O Dataedo Web é uma aplicação web que fica hospedada no seu servidor e pode ser acessada por qualquer pessoa. Ele já integrou recursos avançados de pesquisa, bem como diagramas ER interativos e glossário de negócios. Selecione SQL Server nas listas suspensas DBMS e clique no botão Conectar para se conectar a um banco de dados compatível. Se seu banco de dados não for suportado, você pode se conectar a um banco de dados externo por meio de uma conexão ODBC. Para importar metadados para um banco de dados, clique em Adicionar documentação e conexão com o banco de dados.
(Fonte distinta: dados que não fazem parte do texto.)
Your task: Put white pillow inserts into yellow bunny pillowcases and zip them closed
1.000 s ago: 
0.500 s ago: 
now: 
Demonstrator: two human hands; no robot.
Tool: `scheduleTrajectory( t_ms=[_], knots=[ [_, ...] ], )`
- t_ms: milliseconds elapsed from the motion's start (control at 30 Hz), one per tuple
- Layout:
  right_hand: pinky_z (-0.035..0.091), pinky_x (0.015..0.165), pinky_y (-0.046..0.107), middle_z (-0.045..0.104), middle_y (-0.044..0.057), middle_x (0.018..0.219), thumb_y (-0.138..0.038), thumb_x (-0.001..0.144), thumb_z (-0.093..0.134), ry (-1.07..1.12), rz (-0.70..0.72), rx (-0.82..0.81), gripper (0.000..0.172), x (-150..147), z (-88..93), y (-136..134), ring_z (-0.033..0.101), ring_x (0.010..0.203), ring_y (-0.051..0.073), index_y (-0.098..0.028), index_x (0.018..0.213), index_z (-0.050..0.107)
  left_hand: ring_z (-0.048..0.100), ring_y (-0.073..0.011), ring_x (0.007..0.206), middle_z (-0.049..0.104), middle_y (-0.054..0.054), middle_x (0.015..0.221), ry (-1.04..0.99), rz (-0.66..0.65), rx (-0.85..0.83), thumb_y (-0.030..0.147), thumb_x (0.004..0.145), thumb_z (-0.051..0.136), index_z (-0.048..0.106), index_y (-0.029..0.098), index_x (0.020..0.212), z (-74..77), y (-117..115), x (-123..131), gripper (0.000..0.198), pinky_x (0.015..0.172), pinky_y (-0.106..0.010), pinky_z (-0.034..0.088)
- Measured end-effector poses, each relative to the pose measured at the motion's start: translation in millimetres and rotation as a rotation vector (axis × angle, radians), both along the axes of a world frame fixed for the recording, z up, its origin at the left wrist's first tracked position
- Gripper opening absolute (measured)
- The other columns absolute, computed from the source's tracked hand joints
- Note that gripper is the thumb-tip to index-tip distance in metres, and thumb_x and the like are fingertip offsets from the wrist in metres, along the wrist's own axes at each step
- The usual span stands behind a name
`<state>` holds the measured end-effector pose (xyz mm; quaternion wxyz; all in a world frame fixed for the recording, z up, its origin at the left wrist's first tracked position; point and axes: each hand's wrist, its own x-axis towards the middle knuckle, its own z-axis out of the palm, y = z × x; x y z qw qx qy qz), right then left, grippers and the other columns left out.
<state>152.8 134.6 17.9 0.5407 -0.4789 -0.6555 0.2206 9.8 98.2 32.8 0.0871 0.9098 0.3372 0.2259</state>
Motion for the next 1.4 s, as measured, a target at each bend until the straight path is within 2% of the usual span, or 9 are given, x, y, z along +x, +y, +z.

Depois disso, você deve fornecer detalhes de conexão para seu repositório e fazer login como um usuário 'criar qualquer banco de dados' com o servidor (por exemplo, como um administrador de sistema). Você pode criar até 100 campos personalizados, incluindo descrições, aliases e proprietários, com este aplicativo.

Os módulos são visíveis apenas no repositório Dataedo. Os módulos podem ser criados clicando na guia Módulos no Repository Explorer. Um diagrama de relacionamento entre entidades (ERD) é um fluxograma que descreve o relacionamento entre entidades. Eles podem ser úteis quando um esquema de banco de dados precisa ser visualizado. Um ERD pode conter arquivos de vários bancos de dados, bem como sistemas de gerenciamento de dados de várias empresas. A capacidade de complementar junções de tabelas sem chaves estrangeiras no Dataedo é uma das vantagens mais significativas dos ERDs. Você pode facilmente compartilhar documentação com sua Comunidade de Dados (pessoas que trabalham com dados) através do Dataedo.

A capacidade de exportar objetos de repositório para um formato HTML nativo é um dos principais recursos do Dataedo. Os arquivos de origem gerados podem ser compartilhados com outras pessoas ou hospedados em um servidor da web como o Amazon. O repositório Dataedo é um banco de dados SQL Server simples de usar e que pode ser acessado de qualquer local. Ao utilizar recursos de pesquisa avançada e ERDs interativos, você pode ajudar seus colegas a descobrir, aprender e explorar seus dados com facilidade. Se você deseja disponibilizar seu Metada Repository para sua Comunidade de Dados ao vivo, você também deve criar o Dataedo Web.